Prompt · Insurance Actuaries
Analyze Paid Loss Method
Use this when you need to analyze or improve your insurance company's paid loss reserving methodology.
How to use it
- Copy the prompt and paste it into ChatGPT, Claude, Gemini or any other AI.
- Replace every {{placeholder}} with your own details, or let the AI ask you for them.

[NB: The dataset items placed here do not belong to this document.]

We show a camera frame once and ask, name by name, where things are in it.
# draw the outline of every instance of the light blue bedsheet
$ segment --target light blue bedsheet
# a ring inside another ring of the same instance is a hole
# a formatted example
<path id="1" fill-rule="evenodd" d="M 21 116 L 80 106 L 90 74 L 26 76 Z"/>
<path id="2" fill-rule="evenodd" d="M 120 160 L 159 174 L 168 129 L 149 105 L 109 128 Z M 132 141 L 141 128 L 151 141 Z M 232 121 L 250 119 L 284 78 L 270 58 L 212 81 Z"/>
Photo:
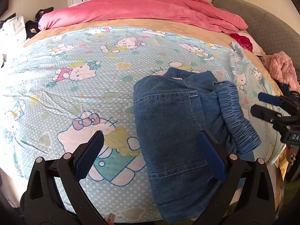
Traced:
<path id="1" fill-rule="evenodd" d="M 133 85 L 145 76 L 163 75 L 169 67 L 210 70 L 219 81 L 236 83 L 244 116 L 262 141 L 254 157 L 276 160 L 284 147 L 279 134 L 250 113 L 253 104 L 264 105 L 257 94 L 271 94 L 272 87 L 238 44 L 229 49 L 176 34 L 117 27 L 41 40 L 1 69 L 0 168 L 28 179 L 38 156 L 60 158 L 102 130 L 105 146 L 80 182 L 84 191 L 102 215 L 114 213 L 116 222 L 159 219 L 136 137 Z M 58 188 L 72 209 L 60 182 Z"/>

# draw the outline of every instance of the denim jeans
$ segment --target denim jeans
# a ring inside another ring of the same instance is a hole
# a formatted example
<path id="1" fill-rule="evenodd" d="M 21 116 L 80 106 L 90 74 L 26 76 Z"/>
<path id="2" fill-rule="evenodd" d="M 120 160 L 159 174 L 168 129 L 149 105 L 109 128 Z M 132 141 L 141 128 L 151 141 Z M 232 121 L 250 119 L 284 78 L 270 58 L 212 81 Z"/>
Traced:
<path id="1" fill-rule="evenodd" d="M 229 154 L 253 161 L 260 139 L 243 116 L 233 83 L 217 82 L 210 71 L 170 68 L 164 76 L 138 81 L 133 98 L 153 197 L 168 222 L 199 215 L 221 184 L 198 148 L 200 131 Z"/>

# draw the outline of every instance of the pink fuzzy cloth
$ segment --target pink fuzzy cloth
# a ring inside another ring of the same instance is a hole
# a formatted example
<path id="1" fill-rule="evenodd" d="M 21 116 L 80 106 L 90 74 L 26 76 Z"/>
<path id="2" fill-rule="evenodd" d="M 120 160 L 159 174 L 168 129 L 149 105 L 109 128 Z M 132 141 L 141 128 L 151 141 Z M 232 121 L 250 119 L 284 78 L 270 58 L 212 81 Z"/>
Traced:
<path id="1" fill-rule="evenodd" d="M 285 52 L 267 55 L 262 58 L 262 63 L 269 71 L 272 79 L 288 84 L 290 91 L 300 92 L 300 85 L 291 58 Z"/>

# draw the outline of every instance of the pink blanket
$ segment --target pink blanket
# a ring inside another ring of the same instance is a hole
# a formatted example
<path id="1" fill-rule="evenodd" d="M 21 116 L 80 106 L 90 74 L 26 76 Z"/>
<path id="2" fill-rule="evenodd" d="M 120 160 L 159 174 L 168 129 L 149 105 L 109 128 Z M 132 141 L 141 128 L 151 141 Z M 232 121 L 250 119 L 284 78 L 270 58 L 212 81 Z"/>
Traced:
<path id="1" fill-rule="evenodd" d="M 262 58 L 262 63 L 269 71 L 272 79 L 288 84 L 290 91 L 300 92 L 300 85 L 291 58 L 285 52 L 267 55 Z"/>
<path id="2" fill-rule="evenodd" d="M 93 0 L 43 15 L 41 30 L 111 19 L 162 19 L 236 33 L 247 29 L 236 14 L 215 8 L 208 0 Z"/>

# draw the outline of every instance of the pink bow
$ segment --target pink bow
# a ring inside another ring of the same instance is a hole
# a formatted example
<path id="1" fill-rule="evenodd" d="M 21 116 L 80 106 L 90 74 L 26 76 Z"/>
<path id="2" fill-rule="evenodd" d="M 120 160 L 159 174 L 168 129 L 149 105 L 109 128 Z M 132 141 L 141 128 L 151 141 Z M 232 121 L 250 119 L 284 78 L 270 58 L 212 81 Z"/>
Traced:
<path id="1" fill-rule="evenodd" d="M 73 119 L 73 127 L 76 130 L 81 130 L 83 127 L 88 127 L 90 125 L 97 125 L 100 123 L 100 117 L 97 113 L 92 113 L 87 118 L 75 118 Z"/>

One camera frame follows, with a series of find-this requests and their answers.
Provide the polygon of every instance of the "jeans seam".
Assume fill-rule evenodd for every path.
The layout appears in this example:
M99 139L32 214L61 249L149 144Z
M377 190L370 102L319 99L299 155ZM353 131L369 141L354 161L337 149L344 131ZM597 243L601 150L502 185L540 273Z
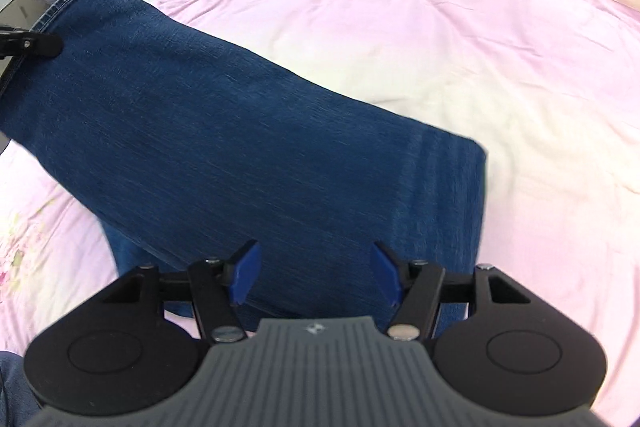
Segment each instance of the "jeans seam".
M57 15L62 11L62 9L68 6L68 4L73 1L75 0L55 1L55 3L53 3L36 21L31 31L43 32L44 30L46 30L56 19ZM18 70L18 68L20 68L20 66L24 62L24 59L24 56L13 57L4 70L4 73L0 75L0 98L2 98L7 87L9 86L9 84L11 84L11 80L14 77L15 72Z

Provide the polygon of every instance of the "pink duvet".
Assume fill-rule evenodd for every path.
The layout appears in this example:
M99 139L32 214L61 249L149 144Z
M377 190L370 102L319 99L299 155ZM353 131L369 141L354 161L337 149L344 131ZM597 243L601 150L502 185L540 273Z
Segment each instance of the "pink duvet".
M328 89L480 143L479 262L590 330L609 361L594 410L619 427L640 416L640 0L153 3ZM0 194L0 321L18 331L1 341L20 352L114 272L92 216L14 144L0 156Z

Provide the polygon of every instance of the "blue jeans leg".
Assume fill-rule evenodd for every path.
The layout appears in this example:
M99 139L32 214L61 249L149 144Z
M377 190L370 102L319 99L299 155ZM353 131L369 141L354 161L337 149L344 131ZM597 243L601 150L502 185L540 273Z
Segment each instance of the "blue jeans leg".
M35 29L65 49L12 60L0 130L138 248L116 255L120 267L145 252L181 270L257 239L254 310L379 325L393 310L370 273L372 241L472 269L484 197L473 141L330 92L141 0L59 0Z
M22 369L22 357L8 351L0 351L0 425L21 427L39 410Z

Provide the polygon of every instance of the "wrinkled fabric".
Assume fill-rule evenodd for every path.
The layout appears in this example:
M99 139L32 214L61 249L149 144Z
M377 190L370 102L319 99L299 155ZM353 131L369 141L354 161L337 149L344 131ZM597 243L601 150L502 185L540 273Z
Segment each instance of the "wrinkled fabric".
M22 427L40 411L27 379L24 378L22 357L0 351L0 377L0 425Z
M252 307L380 325L392 310L370 274L373 240L471 270L484 193L471 140L323 89L140 0L59 0L35 30L65 49L14 59L0 129L162 263L184 269L254 238Z

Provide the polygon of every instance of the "metal screw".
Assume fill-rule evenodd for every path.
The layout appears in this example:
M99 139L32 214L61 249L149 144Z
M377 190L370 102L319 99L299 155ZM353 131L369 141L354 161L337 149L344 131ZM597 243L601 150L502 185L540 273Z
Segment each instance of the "metal screw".
M213 339L220 344L233 344L244 339L244 331L235 326L220 326L211 331Z
M395 341L414 341L420 336L420 330L411 324L396 324L386 330L386 334Z

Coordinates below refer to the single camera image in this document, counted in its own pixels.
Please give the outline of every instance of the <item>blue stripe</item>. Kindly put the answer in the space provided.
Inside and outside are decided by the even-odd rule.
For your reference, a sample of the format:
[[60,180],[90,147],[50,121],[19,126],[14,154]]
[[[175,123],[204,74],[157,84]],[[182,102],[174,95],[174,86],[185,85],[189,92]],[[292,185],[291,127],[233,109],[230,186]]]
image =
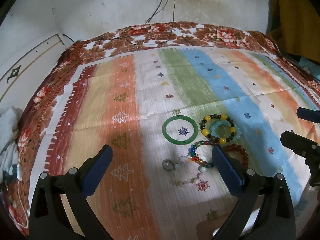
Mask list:
[[[260,175],[273,177],[281,167],[283,169],[281,173],[284,174],[291,189],[292,201],[294,204],[298,203],[303,188],[298,182],[298,177],[288,161],[288,156],[278,136],[264,119],[260,108],[242,91],[238,83],[203,51],[198,49],[181,49],[180,51],[193,65],[199,76],[209,84],[212,92],[228,109],[229,116],[235,120],[242,130],[242,136],[250,142],[250,149],[255,153],[263,172]],[[248,113],[250,118],[246,118],[245,113]],[[257,129],[260,129],[262,134],[258,134]],[[269,148],[273,148],[273,154],[268,152]]]
[[263,63],[263,61],[266,61],[270,64],[270,66],[273,68],[275,72],[278,73],[279,77],[286,79],[290,84],[297,90],[296,93],[300,96],[303,97],[306,102],[308,103],[307,108],[312,109],[312,110],[317,110],[318,107],[315,105],[314,102],[310,99],[310,97],[305,93],[305,91],[296,83],[294,82],[282,69],[280,69],[272,60],[270,60],[268,57],[264,55],[258,55],[255,53],[249,53],[259,61]]

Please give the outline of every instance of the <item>white wall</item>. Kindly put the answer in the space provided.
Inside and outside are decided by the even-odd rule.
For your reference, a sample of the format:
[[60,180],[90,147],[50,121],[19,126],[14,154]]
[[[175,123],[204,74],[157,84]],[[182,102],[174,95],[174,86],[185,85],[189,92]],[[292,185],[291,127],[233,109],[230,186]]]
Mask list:
[[[17,0],[0,27],[0,66],[30,41],[57,28],[74,40],[141,24],[160,0]],[[172,21],[173,0],[153,22]],[[176,0],[175,21],[265,32],[268,0]]]

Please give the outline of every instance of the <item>bed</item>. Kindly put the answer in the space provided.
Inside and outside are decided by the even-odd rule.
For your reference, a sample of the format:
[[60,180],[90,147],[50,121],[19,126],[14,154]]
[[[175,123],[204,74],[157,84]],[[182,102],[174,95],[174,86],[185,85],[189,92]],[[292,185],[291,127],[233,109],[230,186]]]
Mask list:
[[[193,179],[198,165],[178,162],[190,145],[205,140],[199,131],[186,145],[169,142],[163,123],[188,116],[197,125],[219,114],[235,124],[234,143],[246,149],[247,165],[264,176],[284,174],[295,206],[297,236],[318,205],[308,186],[304,159],[281,146],[289,130],[319,141],[320,128],[298,119],[296,110],[319,108],[314,78],[288,62],[276,45],[256,31],[192,22],[136,25],[77,41],[30,99],[20,120],[20,180],[5,192],[8,212],[28,234],[28,212],[43,171],[64,174],[80,167],[104,144],[114,158],[88,203],[114,239],[211,239],[236,203],[217,170]],[[208,120],[216,137],[229,127]],[[165,130],[170,138],[190,138],[195,128],[177,118]],[[209,162],[212,146],[197,154]],[[81,233],[66,198],[75,231]]]

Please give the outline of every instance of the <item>green jade bangle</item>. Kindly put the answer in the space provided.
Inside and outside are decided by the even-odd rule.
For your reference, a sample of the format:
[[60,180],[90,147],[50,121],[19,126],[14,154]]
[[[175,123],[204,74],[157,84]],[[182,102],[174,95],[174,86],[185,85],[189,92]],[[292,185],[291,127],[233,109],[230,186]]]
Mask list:
[[[178,141],[176,139],[173,139],[169,136],[169,134],[167,133],[167,126],[170,122],[174,121],[174,120],[185,120],[189,123],[191,123],[193,129],[194,129],[194,132],[193,132],[193,135],[187,139],[187,140],[184,140],[184,141]],[[185,115],[175,115],[175,116],[172,116],[170,118],[168,118],[167,120],[165,120],[165,122],[163,123],[162,125],[162,133],[164,135],[164,137],[171,143],[173,144],[177,144],[177,145],[185,145],[185,144],[189,144],[191,142],[193,142],[197,135],[198,135],[198,125],[196,124],[196,122],[194,120],[192,120],[190,117],[188,116],[185,116]]]

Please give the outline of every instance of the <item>bolt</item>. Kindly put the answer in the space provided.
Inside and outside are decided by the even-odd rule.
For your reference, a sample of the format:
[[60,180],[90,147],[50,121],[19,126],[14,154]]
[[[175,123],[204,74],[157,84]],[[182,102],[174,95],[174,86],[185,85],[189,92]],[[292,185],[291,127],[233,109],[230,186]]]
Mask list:
[[73,174],[76,174],[78,172],[78,169],[77,168],[71,168],[69,170],[69,174],[73,175]]
[[256,172],[253,169],[248,169],[247,174],[253,176],[254,174],[256,174]]
[[284,176],[283,176],[281,173],[278,173],[278,174],[277,174],[277,178],[278,178],[279,180],[283,180],[283,179],[284,179]]
[[46,177],[47,177],[47,173],[46,172],[43,172],[43,173],[40,174],[40,178],[41,179],[44,179]]

- Use the follow-ups below to go deeper.
Role You are an actuarial analyst specializing in insurance reserving, focused on evaluating and improving the paid loss method.
Context you provide
- {{historical_loss_data}}: Your company's historical loss data, including paid losses by accident year and development period.
- {{current_methodology}}: A description of your current paid loss reserving methodology.
- {{industry_benchmarks}}: (Optional) Industry benchmarks or best practices for comparison.
Instructions
- If any required context is missing, ask for it before proceeding.
- Analyze the provided historical loss data to identify trends, patterns, and anomalies.
- Evaluate the effectiveness of your current paid loss method by comparing it with industry benchmarks and best practices.
- Provide recommendations for adjustments to improve accuracy and reliability.
- If requested, generate a report summarizing your findings and recommendations.
Output format Provide a structured analysis with sections for trends, anomalies, comparison, and recommendations. Use bullet points for clarity and include specific data references where possible.
Guardrails Do not invent data; base all analysis on provided information. Flag any assumptions about missing data. Stay within the scope of paid loss reserving.
Example Historical loss data: accident years 2018-2023, paid losses in development years 1-5; current methodology: chain-ladder; industry benchmarks: from CAS loss reserving study.
Follow-up prompts
- What are the top three anomalies you found in my data?
- How can I adjust my methodology to better align with industry benchmarks?
- What additional data would improve the accuracy of this analysis?